- [EXERCISE] Exactly as written, restate the material below from its first line through the line containing "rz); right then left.", and stop there.

EXTRACTED MATERIAL: Begin

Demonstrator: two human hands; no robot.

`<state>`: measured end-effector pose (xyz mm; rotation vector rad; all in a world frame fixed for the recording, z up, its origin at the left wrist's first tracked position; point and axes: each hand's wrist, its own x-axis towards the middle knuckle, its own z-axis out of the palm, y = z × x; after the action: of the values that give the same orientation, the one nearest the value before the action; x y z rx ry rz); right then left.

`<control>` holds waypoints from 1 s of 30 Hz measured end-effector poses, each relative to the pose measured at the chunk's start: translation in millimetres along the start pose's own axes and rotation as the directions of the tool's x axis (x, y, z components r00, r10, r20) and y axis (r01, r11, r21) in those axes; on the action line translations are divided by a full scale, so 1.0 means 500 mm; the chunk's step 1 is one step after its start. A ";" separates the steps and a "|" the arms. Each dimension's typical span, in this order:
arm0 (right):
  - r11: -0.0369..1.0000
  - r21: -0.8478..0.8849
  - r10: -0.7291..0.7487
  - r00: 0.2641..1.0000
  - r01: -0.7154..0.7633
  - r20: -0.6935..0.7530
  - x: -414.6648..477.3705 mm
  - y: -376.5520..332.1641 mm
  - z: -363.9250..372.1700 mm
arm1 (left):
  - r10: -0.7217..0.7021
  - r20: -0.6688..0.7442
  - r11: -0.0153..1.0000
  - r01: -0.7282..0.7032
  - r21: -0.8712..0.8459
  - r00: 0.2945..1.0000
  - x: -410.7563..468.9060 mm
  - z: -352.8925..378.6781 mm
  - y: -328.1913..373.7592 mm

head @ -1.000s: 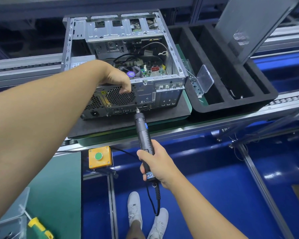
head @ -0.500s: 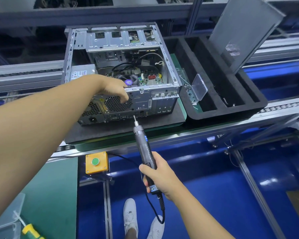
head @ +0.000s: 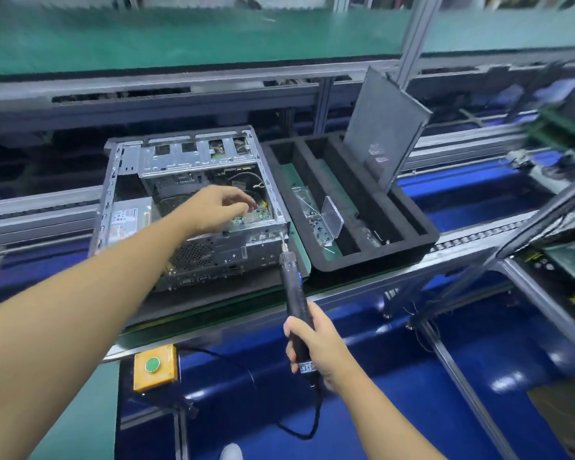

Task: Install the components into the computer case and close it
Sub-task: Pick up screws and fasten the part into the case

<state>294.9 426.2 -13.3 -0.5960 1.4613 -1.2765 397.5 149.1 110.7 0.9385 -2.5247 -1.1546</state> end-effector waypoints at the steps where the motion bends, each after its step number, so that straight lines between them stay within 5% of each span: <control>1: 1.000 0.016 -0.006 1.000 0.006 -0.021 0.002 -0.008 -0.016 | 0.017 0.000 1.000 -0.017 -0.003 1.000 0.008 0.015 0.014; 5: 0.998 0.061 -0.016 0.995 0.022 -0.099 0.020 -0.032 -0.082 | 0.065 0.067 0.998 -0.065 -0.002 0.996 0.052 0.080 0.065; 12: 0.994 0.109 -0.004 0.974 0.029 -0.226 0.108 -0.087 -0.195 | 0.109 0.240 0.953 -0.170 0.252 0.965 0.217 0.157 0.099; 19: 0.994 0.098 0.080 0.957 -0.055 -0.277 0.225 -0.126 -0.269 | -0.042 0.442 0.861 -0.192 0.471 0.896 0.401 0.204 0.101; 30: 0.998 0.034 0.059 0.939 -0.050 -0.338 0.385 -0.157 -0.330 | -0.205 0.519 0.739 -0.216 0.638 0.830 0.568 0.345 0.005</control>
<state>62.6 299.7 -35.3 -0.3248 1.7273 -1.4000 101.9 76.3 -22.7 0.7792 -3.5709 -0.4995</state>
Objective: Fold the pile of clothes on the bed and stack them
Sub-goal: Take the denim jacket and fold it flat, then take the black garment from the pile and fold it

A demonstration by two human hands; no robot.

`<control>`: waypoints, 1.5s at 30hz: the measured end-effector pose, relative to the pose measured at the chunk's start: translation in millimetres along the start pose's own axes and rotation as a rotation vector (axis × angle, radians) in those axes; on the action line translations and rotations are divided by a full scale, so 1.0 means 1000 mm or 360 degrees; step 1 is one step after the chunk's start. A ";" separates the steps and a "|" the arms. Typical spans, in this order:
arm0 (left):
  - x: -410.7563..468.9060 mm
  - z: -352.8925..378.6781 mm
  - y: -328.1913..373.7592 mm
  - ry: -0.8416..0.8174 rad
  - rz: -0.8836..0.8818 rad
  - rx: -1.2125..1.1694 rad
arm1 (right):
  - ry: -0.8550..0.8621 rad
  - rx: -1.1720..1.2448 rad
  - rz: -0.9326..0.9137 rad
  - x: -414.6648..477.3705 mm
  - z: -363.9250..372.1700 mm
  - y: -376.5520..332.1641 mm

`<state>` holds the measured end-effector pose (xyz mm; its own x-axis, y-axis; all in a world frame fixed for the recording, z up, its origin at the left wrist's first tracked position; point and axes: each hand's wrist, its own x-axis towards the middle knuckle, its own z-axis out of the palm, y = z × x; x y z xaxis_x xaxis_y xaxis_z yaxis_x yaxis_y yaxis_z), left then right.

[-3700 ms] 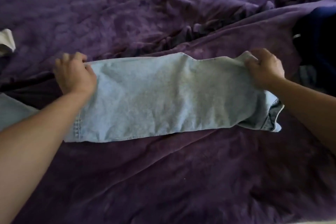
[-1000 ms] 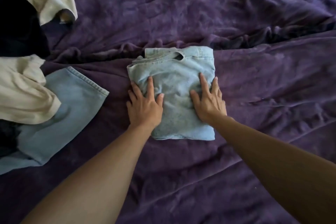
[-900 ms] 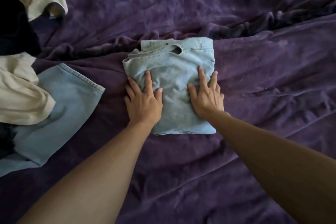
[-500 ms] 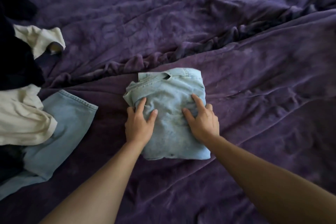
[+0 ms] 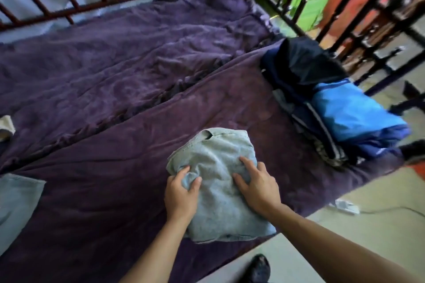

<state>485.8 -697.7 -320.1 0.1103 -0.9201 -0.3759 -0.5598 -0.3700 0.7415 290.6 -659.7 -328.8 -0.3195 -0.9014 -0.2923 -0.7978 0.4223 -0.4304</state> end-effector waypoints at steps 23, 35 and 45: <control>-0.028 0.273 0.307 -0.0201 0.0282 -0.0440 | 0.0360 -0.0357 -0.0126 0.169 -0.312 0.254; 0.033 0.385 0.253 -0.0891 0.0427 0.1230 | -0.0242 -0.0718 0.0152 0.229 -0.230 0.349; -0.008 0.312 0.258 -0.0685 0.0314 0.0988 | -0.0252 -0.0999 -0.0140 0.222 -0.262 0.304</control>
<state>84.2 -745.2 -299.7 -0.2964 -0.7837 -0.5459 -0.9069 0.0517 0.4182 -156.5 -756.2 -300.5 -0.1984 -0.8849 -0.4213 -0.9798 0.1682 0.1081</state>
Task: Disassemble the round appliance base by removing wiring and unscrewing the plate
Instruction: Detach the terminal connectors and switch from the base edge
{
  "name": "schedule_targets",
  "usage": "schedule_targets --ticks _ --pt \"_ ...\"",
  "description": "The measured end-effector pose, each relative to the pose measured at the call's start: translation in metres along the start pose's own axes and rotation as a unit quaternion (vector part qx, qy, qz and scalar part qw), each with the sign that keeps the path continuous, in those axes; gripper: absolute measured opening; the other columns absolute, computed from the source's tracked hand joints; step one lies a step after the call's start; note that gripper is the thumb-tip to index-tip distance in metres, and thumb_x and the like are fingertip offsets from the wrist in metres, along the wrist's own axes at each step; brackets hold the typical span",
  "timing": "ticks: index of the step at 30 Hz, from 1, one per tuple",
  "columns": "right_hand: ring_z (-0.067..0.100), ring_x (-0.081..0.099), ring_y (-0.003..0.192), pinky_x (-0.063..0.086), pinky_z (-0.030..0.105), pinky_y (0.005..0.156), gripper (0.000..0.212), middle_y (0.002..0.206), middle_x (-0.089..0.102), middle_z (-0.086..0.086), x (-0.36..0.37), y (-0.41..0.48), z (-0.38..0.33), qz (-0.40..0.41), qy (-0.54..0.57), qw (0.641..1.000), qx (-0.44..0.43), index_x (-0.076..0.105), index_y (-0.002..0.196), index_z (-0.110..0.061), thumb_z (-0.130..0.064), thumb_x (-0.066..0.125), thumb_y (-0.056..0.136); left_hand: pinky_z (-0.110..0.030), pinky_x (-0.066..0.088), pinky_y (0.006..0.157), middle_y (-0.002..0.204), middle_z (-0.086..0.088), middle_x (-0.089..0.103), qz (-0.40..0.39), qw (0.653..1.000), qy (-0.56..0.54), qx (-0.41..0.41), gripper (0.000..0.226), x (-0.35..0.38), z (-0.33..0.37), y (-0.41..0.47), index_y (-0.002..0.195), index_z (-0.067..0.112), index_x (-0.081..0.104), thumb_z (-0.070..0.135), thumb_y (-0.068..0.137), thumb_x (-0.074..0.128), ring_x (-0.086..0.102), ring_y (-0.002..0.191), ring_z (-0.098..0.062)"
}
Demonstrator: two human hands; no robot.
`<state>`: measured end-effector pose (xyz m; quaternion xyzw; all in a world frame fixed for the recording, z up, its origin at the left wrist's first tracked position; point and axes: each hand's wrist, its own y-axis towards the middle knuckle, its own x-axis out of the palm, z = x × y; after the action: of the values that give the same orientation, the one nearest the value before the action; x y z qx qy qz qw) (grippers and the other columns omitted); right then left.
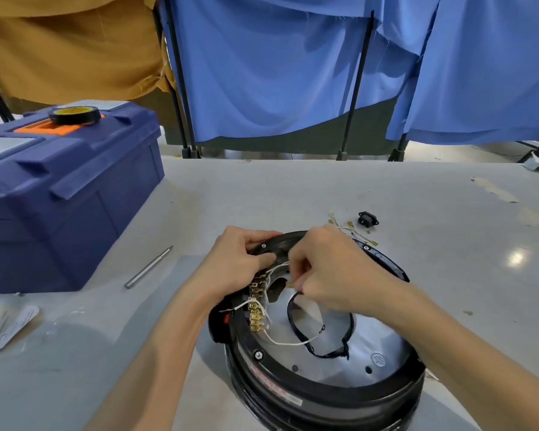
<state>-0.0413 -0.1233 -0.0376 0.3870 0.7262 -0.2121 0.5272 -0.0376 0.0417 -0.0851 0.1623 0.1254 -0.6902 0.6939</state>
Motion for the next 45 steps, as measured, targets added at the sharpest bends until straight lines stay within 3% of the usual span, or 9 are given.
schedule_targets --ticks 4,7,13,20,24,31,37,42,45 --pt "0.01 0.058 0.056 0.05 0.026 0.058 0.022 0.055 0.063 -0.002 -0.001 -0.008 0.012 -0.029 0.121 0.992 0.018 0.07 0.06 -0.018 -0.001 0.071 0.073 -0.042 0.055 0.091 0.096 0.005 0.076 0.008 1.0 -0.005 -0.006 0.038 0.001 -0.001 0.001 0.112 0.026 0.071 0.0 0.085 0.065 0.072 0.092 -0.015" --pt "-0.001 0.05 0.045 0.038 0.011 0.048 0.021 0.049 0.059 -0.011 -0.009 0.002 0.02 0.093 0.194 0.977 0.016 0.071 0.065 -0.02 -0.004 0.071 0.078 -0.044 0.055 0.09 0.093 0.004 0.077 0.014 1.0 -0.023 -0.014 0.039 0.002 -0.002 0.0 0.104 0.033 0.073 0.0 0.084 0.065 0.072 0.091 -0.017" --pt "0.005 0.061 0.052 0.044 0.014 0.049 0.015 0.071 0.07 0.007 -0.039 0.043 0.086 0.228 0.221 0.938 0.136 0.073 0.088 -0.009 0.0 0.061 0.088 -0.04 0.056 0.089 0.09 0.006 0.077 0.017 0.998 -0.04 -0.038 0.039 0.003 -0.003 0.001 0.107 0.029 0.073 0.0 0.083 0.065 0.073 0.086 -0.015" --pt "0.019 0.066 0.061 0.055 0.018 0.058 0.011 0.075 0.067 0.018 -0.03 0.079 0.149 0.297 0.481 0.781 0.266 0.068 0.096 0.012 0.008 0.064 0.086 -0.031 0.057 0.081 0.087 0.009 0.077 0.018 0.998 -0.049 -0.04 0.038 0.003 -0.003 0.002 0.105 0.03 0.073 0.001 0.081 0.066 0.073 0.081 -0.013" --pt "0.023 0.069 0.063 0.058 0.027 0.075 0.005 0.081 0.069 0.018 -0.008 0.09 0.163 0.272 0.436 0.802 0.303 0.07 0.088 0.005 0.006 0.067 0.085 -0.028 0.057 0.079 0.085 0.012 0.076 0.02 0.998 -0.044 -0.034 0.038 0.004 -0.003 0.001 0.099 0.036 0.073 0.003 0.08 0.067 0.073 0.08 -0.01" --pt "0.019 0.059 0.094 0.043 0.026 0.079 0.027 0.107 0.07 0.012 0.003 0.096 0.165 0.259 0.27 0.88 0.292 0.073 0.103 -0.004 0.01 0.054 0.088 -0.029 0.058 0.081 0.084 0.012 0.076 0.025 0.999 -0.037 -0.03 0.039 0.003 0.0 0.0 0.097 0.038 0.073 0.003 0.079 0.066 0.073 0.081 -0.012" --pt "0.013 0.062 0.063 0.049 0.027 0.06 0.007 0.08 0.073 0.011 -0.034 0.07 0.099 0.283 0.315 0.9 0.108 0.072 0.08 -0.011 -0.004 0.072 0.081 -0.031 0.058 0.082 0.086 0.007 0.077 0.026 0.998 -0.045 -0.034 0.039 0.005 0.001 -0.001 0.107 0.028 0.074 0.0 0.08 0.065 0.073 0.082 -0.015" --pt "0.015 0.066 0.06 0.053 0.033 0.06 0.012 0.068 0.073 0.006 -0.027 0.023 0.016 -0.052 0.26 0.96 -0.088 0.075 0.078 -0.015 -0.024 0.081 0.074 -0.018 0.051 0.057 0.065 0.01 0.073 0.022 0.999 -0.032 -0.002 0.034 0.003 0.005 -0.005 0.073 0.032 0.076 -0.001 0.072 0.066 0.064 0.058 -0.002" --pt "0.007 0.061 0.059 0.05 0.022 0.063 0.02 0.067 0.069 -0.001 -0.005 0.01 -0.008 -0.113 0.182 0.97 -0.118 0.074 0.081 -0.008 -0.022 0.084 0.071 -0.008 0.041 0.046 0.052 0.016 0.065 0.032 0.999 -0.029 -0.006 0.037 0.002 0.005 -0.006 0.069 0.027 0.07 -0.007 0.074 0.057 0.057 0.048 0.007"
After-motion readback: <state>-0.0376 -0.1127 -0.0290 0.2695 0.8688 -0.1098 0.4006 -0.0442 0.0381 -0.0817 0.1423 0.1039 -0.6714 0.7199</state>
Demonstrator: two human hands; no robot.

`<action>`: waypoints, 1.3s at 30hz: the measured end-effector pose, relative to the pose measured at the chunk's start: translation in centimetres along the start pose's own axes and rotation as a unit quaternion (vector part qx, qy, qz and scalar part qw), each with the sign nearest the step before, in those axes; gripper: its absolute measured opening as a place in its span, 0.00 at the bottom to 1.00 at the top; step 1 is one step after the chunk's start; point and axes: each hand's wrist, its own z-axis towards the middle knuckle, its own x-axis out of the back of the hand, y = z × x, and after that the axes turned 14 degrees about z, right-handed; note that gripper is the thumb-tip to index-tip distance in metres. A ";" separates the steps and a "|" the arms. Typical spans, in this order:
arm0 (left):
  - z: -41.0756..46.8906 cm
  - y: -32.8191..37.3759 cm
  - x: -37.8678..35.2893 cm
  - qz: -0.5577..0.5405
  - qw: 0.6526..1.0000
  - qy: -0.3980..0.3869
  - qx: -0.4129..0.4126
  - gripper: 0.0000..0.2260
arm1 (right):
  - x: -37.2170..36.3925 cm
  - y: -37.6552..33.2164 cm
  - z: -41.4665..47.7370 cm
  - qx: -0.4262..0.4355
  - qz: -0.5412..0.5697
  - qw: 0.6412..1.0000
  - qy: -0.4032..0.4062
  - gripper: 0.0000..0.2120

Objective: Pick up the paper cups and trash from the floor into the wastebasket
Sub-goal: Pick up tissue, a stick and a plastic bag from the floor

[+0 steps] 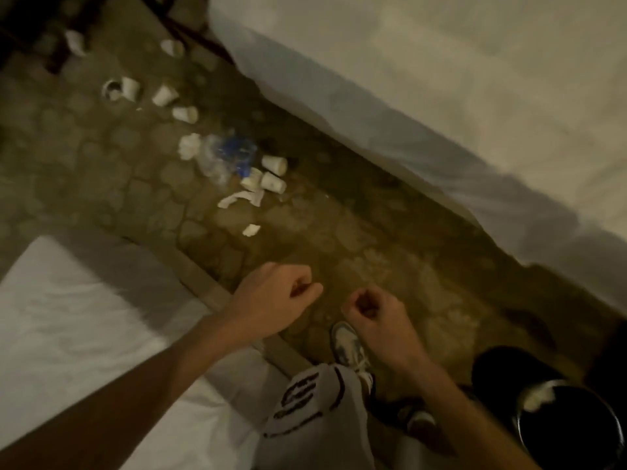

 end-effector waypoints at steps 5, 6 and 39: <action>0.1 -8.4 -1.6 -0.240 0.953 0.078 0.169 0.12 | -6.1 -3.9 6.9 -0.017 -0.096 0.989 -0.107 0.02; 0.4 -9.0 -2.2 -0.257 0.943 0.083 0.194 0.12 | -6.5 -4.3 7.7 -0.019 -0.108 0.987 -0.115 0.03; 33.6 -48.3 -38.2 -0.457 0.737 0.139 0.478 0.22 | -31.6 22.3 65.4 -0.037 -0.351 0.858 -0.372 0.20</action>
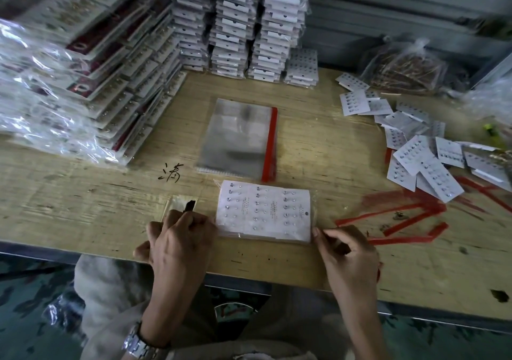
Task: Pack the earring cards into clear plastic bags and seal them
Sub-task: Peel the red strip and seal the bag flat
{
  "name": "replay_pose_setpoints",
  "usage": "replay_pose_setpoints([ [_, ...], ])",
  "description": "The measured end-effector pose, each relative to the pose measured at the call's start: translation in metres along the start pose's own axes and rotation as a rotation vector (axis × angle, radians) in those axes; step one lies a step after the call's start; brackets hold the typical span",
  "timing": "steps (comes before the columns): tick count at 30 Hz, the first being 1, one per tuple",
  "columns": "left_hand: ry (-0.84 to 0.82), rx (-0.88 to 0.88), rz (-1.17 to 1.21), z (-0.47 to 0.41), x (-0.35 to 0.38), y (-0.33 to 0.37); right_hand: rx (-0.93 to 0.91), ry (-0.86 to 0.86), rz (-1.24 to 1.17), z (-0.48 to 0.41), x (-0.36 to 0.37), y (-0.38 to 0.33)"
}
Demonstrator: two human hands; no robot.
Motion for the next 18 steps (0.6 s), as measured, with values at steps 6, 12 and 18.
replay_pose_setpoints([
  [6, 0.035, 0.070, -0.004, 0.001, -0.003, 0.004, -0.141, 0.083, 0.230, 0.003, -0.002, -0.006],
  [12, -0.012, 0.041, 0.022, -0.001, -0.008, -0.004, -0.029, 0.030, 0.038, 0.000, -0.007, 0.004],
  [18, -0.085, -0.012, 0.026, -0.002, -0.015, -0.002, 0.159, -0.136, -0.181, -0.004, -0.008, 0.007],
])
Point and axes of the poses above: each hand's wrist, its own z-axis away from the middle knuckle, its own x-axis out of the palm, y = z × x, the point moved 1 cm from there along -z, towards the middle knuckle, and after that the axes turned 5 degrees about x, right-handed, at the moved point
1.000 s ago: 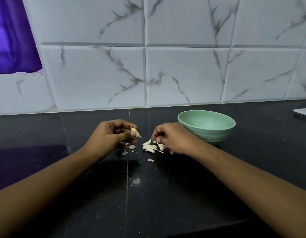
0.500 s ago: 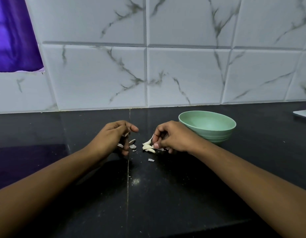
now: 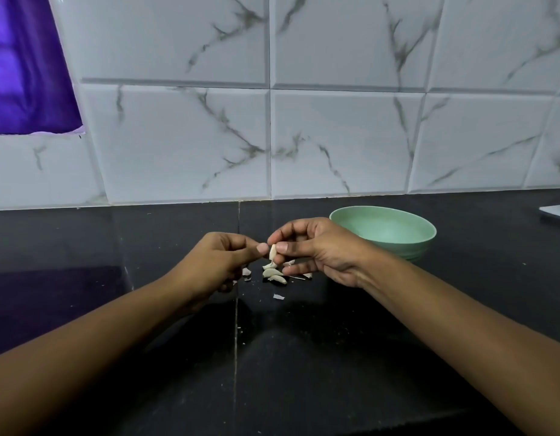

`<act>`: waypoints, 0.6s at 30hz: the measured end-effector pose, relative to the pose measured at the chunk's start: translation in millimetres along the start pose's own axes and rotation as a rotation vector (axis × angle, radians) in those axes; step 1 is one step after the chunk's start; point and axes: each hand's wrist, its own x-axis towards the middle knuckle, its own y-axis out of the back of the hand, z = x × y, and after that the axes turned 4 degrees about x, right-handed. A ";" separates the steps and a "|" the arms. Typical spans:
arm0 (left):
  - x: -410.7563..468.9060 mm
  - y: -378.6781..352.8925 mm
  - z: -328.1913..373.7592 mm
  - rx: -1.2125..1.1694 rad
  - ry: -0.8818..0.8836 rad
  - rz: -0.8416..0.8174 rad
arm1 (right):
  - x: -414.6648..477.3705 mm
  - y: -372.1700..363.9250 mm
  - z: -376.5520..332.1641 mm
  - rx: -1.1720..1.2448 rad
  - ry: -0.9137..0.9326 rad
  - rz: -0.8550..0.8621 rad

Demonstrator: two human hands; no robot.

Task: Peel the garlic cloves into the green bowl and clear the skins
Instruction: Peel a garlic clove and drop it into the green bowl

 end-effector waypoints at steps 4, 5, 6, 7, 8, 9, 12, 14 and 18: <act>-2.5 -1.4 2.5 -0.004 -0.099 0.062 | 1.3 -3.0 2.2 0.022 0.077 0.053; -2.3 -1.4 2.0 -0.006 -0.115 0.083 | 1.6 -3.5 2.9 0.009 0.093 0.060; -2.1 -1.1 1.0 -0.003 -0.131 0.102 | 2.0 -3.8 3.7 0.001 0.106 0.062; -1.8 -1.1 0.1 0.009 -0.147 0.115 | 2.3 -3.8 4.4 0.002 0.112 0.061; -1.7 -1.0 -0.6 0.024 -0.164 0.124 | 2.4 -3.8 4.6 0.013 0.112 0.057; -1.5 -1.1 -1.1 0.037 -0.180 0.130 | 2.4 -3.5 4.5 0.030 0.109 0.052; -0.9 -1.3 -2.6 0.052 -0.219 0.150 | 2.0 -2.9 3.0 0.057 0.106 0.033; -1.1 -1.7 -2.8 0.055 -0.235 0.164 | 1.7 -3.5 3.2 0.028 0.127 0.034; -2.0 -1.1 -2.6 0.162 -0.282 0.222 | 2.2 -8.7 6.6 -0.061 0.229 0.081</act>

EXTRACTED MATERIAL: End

- [REPLY TO THE EXERCISE]
Demonstrator: two human hands; no robot.

`<state>`: measured end-effector pose (xyz mm; rotation vector rad; all in a world frame fixed for the recording, z up, its origin at the left wrist's first tracked position; point and axes: each hand's wrist, its own x-axis towards the middle knuckle, its own z-axis out of the palm, y = z × x; after the action: of the values that give the same orientation, the one nearest the value before the action; x y z rx ry rz); right then left.

What precedes this is the full answer.